Концерт должен был состояться 6 августа. Зал был переполнен, я не столько слушала музыку (даже не помню, что исполнял маэстро), сколько смотрела на черный лакированный рояль, на летающие над клавишами белые руки — зрительное впечатление оказалось действительно очень сильным. Тогда я впервые поняла, что воспринимать музыку могу, но не как все люди, а только глазами. Я завороженно глядела на кисти музыканта, отраженные черным зеркалом рояля, как вдруг и картина исчезла, и музыка прекратилась. Перед роялем появился какой-то человек в обычном, деловом костюме, взмахнул руками и возгласил приблизительно следующее: «Чрезвычайное сообщение! Сегодня США сбросили мощную бомбу на японский город Хиросиму!» Он говорил еще что-то, совсем немного, что-то об атомной бомбе и что город разрушен дотла, в живых не осталось ни одного японца; в первые минуты зал замер, а потом, как мне кажется, разразился аплодисментами. Мне тогда показалось, так вспоминается и сейчас: аплодисменты выражали восхищение и торжество. «Так и надо самураям, японским фашистам!» — эти чувства зала, тогда разделяла и я. Только некоторое время спустя, когда стали известны (из газет и по радио) некоторые детали происшедшего — мое отношение к этому событию стало меняться, не сразу, а постепенно, когда стало известно, что в большом, густо населенном городе от людей остались лишь тени на стенах. Я так живо почувствовала, мне казалось, сама увидела эту страшную картину; и сейчас, вспоминая о Хиросиме, кажется, вижу этот враз опустевший город, населенный только тенями. К тому же в официальной пропаганде прорезались две трактовки причин, для чего Америка предприняла эту страшную акцию: 1) чтобы испытать возможности нового оружия, 2) чтобы не дать СССР войти в число победителей на Востоке. А так — японский фашизм побежден Америкой, которой, мол, нужны эти лавры победителя, и СССР тут не при чем. Я, как уже говорила, вполне доверяла официальной пропаганде. Позднее я услышала объяснения противоположной стороны: мол, да, жертвы колоссальны, но если бы не атомные бомбы, жертвы были бы еще большими.

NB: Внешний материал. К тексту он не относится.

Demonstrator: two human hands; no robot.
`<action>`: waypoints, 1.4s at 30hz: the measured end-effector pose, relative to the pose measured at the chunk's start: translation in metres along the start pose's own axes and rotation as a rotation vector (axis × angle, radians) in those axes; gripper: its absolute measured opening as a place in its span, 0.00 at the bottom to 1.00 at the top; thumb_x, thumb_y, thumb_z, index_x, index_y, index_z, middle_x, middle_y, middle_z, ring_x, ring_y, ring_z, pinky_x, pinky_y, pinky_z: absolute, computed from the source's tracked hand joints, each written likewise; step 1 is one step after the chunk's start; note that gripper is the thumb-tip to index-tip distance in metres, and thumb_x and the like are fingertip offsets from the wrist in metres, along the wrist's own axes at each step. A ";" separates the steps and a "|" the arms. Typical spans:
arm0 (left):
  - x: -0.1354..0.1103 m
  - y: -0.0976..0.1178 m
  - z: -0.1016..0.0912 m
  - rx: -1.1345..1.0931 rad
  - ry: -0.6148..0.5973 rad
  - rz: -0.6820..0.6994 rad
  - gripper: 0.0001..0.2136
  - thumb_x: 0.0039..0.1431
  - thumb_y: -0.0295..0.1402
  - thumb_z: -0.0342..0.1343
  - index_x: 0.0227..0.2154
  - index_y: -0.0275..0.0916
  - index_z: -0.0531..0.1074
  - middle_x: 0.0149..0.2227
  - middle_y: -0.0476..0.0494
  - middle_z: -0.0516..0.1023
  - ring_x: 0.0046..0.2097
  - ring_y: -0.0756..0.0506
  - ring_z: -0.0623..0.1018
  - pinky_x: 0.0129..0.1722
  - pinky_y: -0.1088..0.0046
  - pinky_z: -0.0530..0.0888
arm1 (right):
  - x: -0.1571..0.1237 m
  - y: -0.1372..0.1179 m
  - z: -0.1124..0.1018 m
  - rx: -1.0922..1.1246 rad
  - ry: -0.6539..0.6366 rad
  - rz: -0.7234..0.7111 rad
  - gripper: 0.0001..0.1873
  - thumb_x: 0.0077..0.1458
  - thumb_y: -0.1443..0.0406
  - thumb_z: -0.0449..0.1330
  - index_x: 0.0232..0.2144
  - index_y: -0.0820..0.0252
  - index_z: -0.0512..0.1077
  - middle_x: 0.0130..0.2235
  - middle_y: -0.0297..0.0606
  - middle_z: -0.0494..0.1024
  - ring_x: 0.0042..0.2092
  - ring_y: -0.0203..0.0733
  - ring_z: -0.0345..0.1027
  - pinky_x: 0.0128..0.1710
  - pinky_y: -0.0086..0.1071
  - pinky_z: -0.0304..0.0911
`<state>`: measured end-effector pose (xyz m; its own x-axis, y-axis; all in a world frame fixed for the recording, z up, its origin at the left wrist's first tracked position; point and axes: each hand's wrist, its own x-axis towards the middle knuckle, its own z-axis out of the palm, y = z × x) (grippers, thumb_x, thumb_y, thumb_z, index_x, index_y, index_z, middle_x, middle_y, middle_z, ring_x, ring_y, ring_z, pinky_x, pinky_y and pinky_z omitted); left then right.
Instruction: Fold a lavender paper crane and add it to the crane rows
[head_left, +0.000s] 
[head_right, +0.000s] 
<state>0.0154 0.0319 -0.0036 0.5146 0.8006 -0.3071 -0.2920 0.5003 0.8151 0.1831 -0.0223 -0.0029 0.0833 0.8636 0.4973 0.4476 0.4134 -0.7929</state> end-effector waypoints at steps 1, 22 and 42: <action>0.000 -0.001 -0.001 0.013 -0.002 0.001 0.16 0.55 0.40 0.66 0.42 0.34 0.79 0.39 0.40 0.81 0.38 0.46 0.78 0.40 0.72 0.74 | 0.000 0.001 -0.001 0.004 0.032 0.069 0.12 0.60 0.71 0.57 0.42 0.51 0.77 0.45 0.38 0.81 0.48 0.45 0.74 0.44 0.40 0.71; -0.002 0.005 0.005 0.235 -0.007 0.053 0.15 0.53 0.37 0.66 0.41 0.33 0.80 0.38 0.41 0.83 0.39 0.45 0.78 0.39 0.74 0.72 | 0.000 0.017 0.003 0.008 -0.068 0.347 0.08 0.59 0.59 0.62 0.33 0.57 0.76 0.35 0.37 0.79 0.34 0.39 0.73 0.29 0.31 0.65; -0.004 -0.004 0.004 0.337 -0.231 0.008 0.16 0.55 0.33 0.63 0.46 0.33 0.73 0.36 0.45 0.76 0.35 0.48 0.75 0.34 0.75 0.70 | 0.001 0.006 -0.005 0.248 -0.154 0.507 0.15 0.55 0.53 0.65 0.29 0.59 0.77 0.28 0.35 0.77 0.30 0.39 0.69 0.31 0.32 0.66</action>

Но никакие трактовки и объяснения никогда не могли стереть из моей памяти представление, о котором я сказала выше. Может быть, именно под его влиянием у меня возникла четкая, оставшаяся навсегда убежденность: никакими стратегическими, тактическими, а тем более, политическими или арифметическими подсчетами нельзя оценивать решение проблем, решение, ведущее к массовой гибели людей.
ИНТЕРВЬЮ «ЛИТЕРАТУРНОЙ ГАЗЕТЕ»[4]
Вы спрашиваете, какое событие в моей жизни наиболее кардинально повлияло на мое мировоззрение.
В этом отношении наиболее сильное впечатление на меня произвела поездка на Воркуту в феврале 1947 г. Именно она буквально перевернула мое сознание.
До этой поездки я была вполне стандартной советской девушкой: «враги народа», «пятая колонна», «если враг не сдается — его уничтожают», «лес рубят — щепки летят». Эти формулы заполняли мой лексикон и мое сознание. Их безусловная истинность, единственная на все времена и на все жизненные коллизии не вызывала у меня ни малейшего сомнения. Сомневаться ни в чем не хотелось — не было нужды, да и, вероятно, я инстинктивно чувствовала, что задумываться опасно: ведь рискуешь тем, что выпадешь из монолитных рядов народа.
Мне тогда еще не было 18-ти лет, и весь мой жизненный опыт исчерпывался школой и патриотическим подъемом Великой Отечественной войны.
А на Воркуту я поехала после первого семестра в университете — в гости к моему отцу Иосифу Ароновичу Богоразу. Он там отбывал свой пятилетний срок заключения. После окончания срока он остался там же на положении вольнонаемного — начальником аптекобазы Воркутлага. Там он познакомился и женился на Ольге Григорьевне Олсуфьевой (Алле Зиминой — это ее литературный псевдоним). Она, как и отец, отбыла свой срок заключения и осталась на Воркуте: возвращаться-то обоим было некуда.
И вот я, рьяная комсомолка, попадаю в дом «ушлых» лагерников. Казалось бы, у нас не может быть никаких точек соприкосновения. Отец и мачеха проявили максимальный педагогический такт. Они ни в чем не стали меня переубеждать, не спешили перекрестить в свою веру, навязать мне свой жизненный опыт. Возможно, оба вспомнили каждый свою молодость, может быть, такую же бездумную, как у меня.